The story surrounding the publication of the original book is interesting. No Italian publisher could be found when it was written, and the author Giuseppe di Lampedusa, a real Prince and scion of an ancient Sicilian Noble Family passed away before the book went into print.

The book became an overnight sensation when published shortly thereafter in Italy. It sold over 250,000 copies in Italy, 100,000 copies in France and was named the best fiction book by Time Magazine in 1960. It became one of six bestsellers that year in Great Britain.

So successful was the original story that in 1963 a movie was made The Leopard with Claudia Cardinale, Alain Delon and the unforgettable Burt Lancaster starring in the main roles. The Director was the master Director/Producer Luchino Visconti. Below is a trailer for this movie.

The wonderful book cover displayed above was designed by Jerome B. Moriarty and I wished I knew more about him and his work as an illustrator. The  cover artwork I find is superb.  This 1966 paperback was published as a Time Reading Program Special Edition. Presumably this title is still required reading in Italian high schools even today.

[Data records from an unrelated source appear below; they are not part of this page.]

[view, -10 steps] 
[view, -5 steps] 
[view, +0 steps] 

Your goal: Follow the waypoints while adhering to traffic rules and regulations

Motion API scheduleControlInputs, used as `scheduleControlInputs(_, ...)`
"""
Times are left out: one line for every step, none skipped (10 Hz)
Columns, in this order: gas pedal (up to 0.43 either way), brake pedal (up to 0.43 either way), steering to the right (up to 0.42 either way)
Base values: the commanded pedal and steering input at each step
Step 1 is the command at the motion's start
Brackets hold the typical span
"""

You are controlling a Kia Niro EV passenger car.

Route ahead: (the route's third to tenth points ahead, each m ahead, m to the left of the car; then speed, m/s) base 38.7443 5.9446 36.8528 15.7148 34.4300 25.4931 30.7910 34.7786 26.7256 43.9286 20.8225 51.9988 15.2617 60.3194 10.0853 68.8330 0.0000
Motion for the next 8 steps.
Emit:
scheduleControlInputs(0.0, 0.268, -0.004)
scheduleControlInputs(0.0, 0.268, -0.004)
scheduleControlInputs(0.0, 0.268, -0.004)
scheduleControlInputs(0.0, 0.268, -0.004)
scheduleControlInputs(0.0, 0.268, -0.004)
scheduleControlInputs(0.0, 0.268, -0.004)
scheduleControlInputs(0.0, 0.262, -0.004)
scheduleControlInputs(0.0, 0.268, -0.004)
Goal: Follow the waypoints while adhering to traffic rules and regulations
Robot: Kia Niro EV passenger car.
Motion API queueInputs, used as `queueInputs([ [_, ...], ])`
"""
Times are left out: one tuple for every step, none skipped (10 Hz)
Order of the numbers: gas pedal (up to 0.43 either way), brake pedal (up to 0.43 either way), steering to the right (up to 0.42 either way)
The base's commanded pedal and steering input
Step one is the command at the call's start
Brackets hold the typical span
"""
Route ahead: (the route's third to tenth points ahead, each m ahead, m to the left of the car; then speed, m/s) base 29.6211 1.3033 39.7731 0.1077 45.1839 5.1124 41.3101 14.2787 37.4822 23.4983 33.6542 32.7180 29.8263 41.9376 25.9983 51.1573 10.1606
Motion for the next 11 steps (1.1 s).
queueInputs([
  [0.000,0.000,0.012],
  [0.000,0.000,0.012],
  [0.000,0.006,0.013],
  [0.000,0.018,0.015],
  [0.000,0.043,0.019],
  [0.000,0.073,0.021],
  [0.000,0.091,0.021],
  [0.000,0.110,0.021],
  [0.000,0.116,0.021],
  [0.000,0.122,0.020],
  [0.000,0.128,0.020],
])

The author was born in 1896 and the book although fiction has many autobiographical overtones. The setting is in the latter part of the 19th. Century Sicily where an Aristocrat has troubles in dealing with the changing times and the inevitable initial chaos that arrives with the unification of Italy and the effects it has on a younger generation. Below is a video of the

As the novelist E.M. Foster says of the book according to the foreword in the book by the English scholar and critic A.L. Rowse: ” this is a great lonely book that enlarges one’s sense of life. We can all experience both the loneliness and the enlargement of experience, and be grateful.”  A great drama not entirely unknown in our own time. I am actually wondering if the restaurateurs who own these namesake restaurants ever read the book. The same does not apply to Dante. There are enough restaurants owned by Italian Dantes everywhere.

Do you know any of them?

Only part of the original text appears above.